After reading the data below, copy out every line that contains the word "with".

◆ ◆ ◆ ◆ ◆

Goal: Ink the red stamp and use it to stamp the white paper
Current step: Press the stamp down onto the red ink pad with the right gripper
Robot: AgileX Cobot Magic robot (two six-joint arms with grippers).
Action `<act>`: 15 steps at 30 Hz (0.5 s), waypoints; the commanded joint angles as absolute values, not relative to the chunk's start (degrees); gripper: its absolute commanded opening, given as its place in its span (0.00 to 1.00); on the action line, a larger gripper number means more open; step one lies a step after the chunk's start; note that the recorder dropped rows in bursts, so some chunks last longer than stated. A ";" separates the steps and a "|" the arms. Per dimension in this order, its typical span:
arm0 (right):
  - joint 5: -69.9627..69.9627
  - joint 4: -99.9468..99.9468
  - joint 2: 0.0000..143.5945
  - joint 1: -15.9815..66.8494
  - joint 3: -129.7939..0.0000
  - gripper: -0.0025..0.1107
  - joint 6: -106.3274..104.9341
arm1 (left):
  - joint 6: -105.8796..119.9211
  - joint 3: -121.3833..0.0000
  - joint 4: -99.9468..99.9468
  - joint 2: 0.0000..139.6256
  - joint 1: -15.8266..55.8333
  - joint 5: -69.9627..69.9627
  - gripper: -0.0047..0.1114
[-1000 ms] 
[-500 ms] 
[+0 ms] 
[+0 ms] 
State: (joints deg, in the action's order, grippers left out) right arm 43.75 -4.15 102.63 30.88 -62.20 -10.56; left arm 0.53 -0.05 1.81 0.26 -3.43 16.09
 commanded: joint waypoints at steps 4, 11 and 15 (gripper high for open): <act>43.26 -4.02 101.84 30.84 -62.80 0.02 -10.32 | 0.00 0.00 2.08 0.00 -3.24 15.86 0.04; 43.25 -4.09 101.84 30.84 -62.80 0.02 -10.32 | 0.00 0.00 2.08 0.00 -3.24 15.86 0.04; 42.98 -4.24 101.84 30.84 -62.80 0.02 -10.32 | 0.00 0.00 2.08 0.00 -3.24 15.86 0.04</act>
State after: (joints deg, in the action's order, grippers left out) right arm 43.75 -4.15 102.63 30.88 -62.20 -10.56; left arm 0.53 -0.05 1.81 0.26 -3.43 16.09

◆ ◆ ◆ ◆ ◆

[The answer]:
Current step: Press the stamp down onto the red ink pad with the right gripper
Robot: AgileX Cobot Magic robot (two six-joint arms with grippers).

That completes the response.